LISTED ENTRIES:
|---|

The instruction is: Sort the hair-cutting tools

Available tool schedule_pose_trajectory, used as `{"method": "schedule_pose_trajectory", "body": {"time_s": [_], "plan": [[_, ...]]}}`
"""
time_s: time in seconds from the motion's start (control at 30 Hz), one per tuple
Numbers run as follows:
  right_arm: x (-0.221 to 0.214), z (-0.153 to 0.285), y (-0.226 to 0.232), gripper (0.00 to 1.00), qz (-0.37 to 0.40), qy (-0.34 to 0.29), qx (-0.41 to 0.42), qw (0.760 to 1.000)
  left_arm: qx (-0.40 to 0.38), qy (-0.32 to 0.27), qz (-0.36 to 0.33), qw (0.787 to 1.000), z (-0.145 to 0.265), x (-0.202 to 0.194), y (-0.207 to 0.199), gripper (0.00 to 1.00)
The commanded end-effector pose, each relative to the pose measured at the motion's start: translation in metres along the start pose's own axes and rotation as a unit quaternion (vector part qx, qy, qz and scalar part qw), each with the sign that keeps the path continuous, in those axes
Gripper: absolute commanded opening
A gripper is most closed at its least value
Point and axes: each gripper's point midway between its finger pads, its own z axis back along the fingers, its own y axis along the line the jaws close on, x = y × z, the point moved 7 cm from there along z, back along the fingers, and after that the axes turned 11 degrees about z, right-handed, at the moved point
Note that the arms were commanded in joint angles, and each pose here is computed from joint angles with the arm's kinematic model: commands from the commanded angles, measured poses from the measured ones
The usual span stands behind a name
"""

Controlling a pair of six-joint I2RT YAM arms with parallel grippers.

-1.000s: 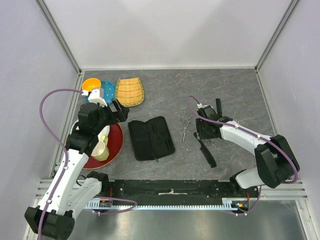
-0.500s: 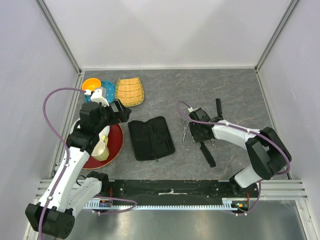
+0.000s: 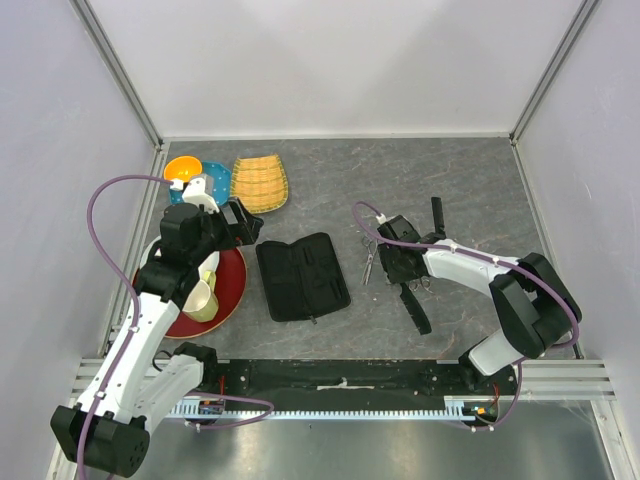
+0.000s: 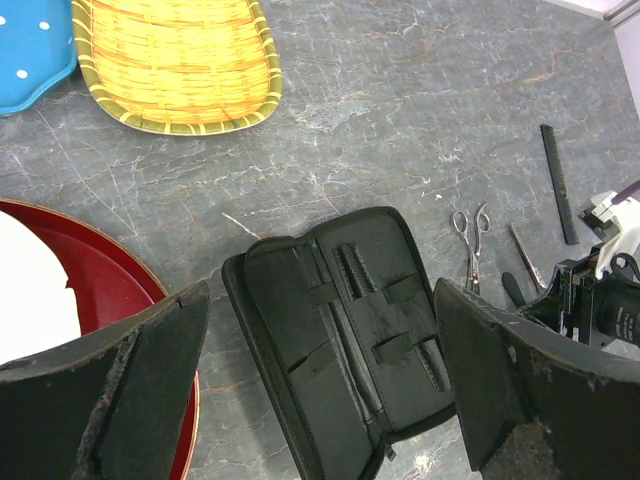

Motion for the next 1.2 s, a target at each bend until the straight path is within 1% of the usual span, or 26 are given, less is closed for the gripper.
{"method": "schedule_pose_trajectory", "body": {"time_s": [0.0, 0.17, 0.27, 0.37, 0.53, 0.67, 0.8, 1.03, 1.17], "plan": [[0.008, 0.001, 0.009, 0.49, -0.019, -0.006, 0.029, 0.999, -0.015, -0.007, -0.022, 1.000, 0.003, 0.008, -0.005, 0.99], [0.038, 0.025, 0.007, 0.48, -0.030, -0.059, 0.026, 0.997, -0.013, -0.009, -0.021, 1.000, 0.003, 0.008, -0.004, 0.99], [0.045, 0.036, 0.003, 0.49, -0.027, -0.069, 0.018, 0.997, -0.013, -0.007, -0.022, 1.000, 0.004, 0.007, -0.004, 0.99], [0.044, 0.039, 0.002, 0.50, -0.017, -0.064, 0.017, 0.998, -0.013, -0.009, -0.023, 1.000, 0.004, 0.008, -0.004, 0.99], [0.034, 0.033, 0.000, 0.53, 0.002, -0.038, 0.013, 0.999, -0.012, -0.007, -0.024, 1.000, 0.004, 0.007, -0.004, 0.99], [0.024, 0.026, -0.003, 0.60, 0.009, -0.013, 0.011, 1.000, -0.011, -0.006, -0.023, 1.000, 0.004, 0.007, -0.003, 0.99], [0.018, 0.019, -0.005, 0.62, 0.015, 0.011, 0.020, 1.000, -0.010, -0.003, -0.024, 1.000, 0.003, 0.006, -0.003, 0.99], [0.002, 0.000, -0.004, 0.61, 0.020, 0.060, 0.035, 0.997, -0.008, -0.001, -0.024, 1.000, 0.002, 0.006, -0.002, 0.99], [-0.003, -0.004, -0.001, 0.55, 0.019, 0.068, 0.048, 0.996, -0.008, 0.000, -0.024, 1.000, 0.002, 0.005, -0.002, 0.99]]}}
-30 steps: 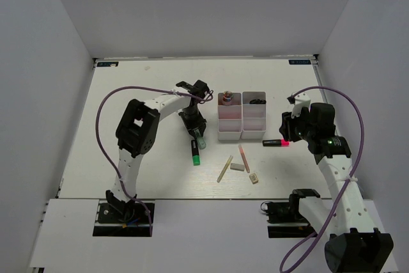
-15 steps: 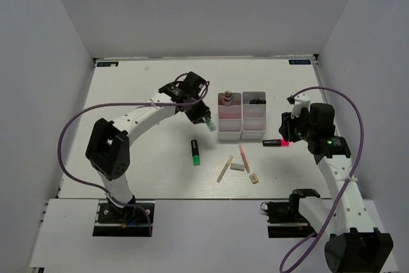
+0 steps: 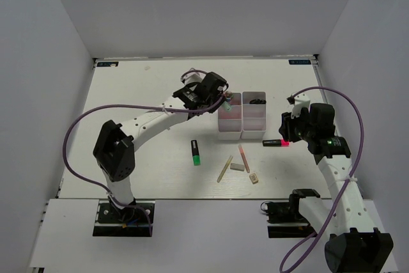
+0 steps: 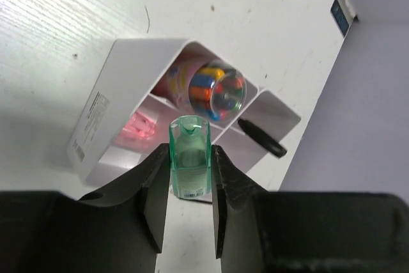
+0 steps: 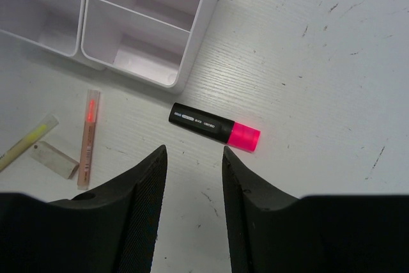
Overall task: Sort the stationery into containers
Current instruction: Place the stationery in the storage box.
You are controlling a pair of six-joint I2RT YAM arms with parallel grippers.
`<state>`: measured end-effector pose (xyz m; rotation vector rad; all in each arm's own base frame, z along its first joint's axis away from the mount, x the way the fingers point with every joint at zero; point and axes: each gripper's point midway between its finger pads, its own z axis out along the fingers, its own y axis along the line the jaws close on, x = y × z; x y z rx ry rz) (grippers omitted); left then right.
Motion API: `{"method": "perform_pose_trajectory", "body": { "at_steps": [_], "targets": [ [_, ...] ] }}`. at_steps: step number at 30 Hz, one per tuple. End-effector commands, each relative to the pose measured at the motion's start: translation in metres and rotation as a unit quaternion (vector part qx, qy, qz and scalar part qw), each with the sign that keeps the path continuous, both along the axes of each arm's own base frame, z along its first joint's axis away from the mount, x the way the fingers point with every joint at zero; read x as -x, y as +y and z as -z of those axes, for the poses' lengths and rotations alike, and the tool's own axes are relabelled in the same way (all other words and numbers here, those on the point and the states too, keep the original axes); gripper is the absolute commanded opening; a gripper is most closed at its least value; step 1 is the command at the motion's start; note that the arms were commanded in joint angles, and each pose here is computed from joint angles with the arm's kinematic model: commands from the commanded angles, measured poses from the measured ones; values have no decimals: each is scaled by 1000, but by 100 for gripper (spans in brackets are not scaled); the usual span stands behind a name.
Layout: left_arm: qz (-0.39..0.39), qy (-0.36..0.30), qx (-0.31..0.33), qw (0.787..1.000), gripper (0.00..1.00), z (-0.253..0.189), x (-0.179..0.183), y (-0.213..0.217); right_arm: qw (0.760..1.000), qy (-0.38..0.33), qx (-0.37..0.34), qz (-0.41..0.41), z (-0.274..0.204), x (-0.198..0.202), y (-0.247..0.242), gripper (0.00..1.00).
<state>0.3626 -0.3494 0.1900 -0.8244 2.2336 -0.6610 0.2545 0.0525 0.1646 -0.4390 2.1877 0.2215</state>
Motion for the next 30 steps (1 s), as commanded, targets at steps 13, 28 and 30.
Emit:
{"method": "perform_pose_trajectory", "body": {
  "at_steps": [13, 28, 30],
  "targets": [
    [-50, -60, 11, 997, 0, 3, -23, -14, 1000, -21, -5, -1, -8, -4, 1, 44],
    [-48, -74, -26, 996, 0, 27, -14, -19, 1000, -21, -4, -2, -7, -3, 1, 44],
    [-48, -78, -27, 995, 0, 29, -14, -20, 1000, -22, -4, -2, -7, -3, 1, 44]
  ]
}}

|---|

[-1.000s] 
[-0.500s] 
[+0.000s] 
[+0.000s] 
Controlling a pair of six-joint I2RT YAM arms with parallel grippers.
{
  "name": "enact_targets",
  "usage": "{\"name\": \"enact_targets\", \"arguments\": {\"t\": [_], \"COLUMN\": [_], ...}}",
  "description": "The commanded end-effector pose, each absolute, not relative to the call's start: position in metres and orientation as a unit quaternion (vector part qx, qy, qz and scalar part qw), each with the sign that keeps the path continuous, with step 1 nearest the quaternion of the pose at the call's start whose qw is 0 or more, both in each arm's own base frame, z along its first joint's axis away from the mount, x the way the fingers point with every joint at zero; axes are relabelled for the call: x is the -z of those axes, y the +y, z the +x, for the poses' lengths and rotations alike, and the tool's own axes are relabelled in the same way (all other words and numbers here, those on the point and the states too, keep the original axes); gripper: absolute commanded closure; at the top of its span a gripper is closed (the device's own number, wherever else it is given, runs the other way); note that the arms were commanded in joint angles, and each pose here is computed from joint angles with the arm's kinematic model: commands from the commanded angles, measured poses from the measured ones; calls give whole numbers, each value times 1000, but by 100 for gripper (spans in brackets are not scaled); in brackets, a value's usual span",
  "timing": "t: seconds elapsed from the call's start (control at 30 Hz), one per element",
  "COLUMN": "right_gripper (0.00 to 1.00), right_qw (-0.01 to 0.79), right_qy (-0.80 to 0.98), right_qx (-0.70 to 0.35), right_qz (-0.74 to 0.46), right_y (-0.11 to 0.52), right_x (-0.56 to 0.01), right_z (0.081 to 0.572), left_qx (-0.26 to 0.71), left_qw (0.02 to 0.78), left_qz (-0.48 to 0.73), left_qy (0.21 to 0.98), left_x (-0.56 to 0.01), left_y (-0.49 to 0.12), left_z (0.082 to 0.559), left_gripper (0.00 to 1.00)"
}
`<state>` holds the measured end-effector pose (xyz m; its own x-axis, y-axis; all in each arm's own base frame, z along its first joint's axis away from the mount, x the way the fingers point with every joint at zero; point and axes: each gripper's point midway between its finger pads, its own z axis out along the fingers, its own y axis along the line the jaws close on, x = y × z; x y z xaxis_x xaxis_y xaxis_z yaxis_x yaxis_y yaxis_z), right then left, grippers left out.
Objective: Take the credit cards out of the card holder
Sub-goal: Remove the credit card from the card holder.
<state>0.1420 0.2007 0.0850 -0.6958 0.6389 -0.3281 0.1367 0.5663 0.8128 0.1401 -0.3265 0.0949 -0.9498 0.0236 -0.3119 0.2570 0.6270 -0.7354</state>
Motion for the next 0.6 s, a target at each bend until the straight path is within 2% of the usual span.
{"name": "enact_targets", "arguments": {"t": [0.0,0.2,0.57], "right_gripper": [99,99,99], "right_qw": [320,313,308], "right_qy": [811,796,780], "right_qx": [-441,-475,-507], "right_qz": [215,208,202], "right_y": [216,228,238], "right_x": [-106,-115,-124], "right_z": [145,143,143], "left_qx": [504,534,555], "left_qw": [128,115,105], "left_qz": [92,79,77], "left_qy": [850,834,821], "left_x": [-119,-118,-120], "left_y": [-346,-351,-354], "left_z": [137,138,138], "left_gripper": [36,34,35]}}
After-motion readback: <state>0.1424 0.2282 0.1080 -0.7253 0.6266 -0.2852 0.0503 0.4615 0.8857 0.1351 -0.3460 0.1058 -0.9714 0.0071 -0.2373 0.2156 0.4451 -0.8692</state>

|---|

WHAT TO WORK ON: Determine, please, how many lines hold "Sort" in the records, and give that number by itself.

ANSWER SECTION: 2